* Work to complete *
What you should give back is a precise copy of the lines below from the one containing "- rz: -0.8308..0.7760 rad" through the one containing "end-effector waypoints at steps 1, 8", with no pictures.

[Saved data entries]
=== Section Start ===
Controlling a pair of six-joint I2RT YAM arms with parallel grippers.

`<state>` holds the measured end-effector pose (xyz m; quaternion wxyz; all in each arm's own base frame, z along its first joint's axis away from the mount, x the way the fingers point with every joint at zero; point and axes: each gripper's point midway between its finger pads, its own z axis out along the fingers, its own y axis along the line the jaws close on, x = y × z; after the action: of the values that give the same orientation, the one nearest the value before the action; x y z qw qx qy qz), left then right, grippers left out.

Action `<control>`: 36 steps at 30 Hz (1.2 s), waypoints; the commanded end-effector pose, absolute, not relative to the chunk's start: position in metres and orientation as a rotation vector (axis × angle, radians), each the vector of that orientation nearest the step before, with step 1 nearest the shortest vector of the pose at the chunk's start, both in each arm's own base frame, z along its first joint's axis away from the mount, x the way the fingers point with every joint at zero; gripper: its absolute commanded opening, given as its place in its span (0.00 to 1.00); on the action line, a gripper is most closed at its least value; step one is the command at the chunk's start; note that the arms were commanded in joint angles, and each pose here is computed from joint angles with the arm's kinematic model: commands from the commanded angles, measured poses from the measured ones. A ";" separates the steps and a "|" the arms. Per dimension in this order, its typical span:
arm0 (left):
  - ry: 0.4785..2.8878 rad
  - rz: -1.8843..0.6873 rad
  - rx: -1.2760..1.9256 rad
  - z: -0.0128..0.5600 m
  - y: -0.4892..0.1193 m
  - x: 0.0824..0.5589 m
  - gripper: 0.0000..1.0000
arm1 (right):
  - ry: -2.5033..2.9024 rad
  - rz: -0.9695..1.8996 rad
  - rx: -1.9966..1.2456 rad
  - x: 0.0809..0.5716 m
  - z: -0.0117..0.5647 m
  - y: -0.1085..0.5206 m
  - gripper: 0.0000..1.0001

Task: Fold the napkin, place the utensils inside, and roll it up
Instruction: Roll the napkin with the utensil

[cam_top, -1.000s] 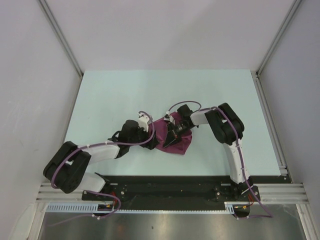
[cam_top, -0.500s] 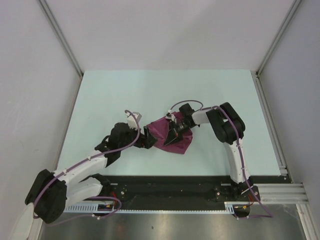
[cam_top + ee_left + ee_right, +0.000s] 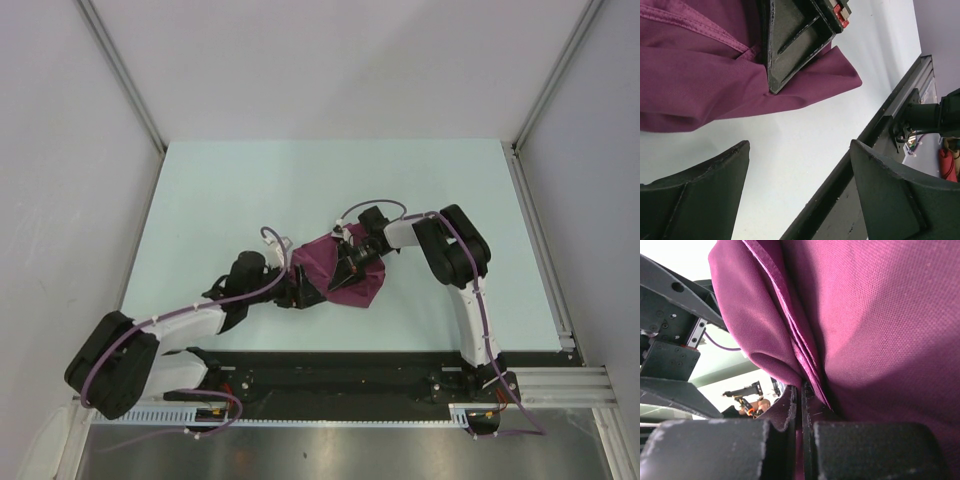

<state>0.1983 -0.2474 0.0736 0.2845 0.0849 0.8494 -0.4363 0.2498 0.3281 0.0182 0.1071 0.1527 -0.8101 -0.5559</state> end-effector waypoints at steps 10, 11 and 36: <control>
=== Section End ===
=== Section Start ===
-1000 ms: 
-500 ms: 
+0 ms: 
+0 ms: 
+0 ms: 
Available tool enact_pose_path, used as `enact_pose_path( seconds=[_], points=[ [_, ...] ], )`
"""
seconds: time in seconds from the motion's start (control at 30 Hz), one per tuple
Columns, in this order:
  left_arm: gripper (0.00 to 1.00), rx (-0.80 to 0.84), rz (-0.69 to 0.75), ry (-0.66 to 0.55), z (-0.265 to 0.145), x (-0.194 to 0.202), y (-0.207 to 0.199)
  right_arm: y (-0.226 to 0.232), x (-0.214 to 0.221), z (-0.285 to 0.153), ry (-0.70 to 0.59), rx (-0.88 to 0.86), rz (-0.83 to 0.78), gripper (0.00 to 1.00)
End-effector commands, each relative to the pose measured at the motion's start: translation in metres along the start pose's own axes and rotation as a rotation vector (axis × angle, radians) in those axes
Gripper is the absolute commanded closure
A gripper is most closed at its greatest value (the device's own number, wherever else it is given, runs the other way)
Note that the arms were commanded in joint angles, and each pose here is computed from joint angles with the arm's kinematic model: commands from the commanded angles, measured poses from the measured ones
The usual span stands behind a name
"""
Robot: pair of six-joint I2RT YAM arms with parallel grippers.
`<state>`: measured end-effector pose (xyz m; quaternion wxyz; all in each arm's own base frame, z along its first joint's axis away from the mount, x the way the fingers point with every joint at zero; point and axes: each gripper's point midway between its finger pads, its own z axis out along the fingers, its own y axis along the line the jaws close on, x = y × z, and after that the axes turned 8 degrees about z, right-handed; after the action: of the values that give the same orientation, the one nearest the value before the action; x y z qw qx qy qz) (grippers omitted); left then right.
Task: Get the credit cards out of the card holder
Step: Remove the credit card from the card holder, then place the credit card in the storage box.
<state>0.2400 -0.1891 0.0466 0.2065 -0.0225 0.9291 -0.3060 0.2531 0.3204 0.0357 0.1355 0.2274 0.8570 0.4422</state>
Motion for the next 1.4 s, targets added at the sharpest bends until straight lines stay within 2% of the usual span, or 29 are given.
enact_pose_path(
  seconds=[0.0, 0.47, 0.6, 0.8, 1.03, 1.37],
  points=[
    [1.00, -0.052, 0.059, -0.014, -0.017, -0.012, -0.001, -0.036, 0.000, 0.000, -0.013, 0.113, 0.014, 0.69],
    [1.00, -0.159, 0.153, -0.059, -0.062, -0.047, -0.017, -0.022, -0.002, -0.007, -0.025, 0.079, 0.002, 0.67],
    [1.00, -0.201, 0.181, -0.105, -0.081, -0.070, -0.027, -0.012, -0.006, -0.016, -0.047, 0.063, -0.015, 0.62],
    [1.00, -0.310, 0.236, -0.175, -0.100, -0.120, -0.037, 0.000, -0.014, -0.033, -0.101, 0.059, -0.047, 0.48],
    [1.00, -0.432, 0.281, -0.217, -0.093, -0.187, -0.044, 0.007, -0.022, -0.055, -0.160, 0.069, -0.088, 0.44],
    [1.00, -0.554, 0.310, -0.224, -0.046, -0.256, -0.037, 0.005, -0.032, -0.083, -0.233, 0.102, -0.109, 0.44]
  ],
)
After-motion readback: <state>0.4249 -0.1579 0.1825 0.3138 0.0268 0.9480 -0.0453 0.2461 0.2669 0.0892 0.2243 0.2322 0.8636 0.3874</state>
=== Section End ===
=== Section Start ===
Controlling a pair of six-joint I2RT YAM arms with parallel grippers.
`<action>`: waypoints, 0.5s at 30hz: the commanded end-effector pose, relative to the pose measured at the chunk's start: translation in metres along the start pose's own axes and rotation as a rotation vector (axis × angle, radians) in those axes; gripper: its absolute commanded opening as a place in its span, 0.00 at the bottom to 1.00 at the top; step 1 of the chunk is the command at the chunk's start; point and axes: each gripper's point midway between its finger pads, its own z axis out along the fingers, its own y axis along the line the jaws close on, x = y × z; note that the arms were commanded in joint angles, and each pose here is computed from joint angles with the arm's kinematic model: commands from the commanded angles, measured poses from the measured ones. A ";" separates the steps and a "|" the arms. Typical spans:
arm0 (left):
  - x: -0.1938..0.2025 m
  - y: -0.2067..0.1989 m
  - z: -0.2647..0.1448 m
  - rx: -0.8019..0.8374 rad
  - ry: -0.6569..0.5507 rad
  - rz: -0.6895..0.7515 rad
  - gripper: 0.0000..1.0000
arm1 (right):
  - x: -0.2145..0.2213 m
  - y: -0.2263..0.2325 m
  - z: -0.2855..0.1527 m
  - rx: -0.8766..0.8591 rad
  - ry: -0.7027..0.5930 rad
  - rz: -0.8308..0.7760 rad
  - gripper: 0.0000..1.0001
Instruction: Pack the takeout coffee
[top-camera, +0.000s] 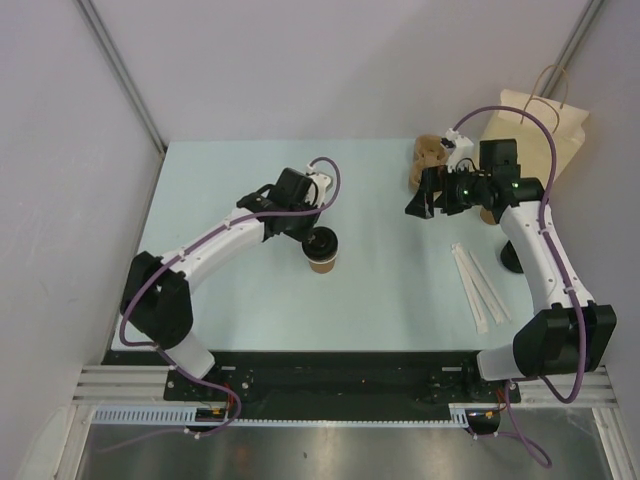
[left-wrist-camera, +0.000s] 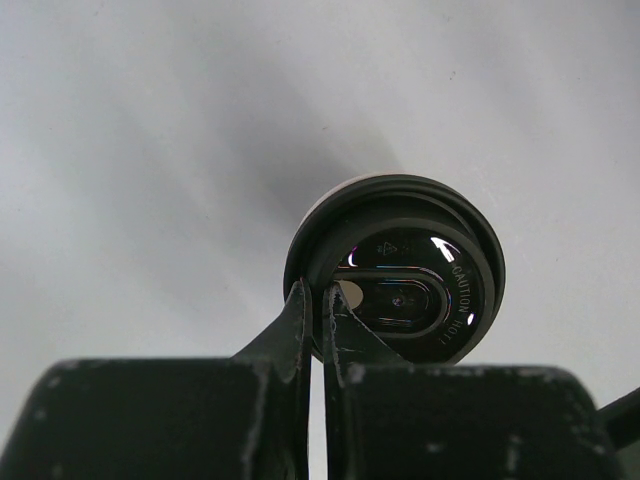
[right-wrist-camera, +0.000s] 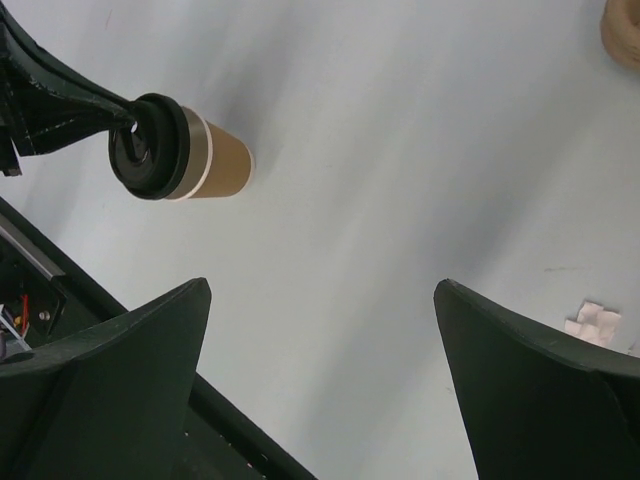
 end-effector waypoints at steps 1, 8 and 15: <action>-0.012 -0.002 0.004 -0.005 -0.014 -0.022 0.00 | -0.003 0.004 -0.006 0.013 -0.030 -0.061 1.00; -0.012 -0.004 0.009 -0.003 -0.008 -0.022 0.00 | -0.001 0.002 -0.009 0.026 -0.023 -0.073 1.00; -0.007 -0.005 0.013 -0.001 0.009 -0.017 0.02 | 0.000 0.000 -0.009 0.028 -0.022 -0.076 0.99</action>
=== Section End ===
* Task result *
  - rz: -0.8308..0.7760 rad
  - gripper: 0.0000..1.0001
Instruction: Pack the takeout coffee
[top-camera, +0.000s] 
[left-wrist-camera, +0.000s] 
[right-wrist-camera, +0.000s] 
 end-effector waypoints at steps 1, 8 and 15: <action>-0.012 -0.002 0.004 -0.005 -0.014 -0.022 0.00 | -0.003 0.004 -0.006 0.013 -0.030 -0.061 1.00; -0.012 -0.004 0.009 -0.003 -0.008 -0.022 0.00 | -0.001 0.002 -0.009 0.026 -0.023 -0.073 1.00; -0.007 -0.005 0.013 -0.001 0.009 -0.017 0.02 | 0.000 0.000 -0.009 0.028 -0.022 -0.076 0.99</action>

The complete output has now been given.